Channel 4 and Talk Talk now join the BBC, ITV, BT and Five as partners in the project, and together, we are seeking expressions of interest from other companies who share our vision of bringing broadband and broadcast content together through an open, internet-connected TV platform, and increase consumers' access to on-demand content and services.

Of course the BBC's involvement in the project is subject to BBC Trust approval, and we are expecting an interim decision in the near future. If the proposals are approved, then we can move ahead with the other partners to form a new joint venture to develop technical specifications, market a new consumer brand, build a common user experience, and build the technology platform. The project has its own home too, so visit https://projectcanvas.info to keep up to date with developments.

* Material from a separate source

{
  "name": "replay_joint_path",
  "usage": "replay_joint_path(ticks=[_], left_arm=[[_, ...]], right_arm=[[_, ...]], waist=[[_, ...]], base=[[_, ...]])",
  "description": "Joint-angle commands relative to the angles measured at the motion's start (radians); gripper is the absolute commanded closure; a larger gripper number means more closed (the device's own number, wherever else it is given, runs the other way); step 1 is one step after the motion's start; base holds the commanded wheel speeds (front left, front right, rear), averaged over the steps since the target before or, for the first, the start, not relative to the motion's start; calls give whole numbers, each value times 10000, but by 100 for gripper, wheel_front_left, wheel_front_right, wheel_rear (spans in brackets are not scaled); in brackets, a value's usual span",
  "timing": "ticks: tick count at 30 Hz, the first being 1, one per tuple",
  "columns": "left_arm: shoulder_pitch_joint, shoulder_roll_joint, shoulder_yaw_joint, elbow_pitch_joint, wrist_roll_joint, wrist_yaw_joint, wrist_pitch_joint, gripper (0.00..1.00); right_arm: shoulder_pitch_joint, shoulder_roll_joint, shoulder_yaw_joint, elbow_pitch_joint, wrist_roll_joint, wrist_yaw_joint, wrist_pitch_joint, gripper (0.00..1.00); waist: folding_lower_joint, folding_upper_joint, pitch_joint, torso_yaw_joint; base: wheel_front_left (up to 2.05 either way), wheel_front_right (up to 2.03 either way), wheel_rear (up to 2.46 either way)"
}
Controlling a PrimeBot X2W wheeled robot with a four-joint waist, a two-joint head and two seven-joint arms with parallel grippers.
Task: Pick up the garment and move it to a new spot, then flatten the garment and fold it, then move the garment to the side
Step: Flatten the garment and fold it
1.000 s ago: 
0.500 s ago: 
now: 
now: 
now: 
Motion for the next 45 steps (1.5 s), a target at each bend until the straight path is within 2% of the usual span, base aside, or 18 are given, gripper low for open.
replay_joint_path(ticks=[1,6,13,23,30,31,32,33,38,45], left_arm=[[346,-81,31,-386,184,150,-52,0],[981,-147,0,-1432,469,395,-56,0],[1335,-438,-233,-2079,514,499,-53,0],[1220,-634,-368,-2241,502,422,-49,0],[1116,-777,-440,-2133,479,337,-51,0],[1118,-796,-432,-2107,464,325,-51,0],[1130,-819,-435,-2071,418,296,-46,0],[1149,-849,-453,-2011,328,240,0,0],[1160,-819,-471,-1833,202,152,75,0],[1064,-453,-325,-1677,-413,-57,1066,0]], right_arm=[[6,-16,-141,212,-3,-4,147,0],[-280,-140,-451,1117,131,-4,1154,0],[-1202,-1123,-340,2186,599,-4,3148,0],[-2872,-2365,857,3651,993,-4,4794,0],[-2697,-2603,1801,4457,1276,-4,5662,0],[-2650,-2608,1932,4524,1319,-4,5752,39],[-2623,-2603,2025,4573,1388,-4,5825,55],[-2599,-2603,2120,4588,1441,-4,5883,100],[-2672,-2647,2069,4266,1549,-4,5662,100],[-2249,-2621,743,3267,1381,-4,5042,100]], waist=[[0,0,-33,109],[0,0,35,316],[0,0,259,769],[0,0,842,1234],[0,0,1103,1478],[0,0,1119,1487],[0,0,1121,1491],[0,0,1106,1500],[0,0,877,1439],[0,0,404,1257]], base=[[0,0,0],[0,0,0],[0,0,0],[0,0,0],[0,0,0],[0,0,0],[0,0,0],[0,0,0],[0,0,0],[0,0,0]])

Erik Huggers is Director, BBC Future Media & Technology.

Comments

  • Comment number 1.

    Will Canvas boxes support (or optionally support) access to local media - i.e. videos on the local network? If not directly, would I be able to host a local 'app' that would allow access to them?

    Is there a technical specification of any sort for Canvas? Will it use web standards like HTML for the UI?

  • Comment number 2.

    This news will sure raise the blood pressure in "Murdoch Towers", keep up the good work BBC!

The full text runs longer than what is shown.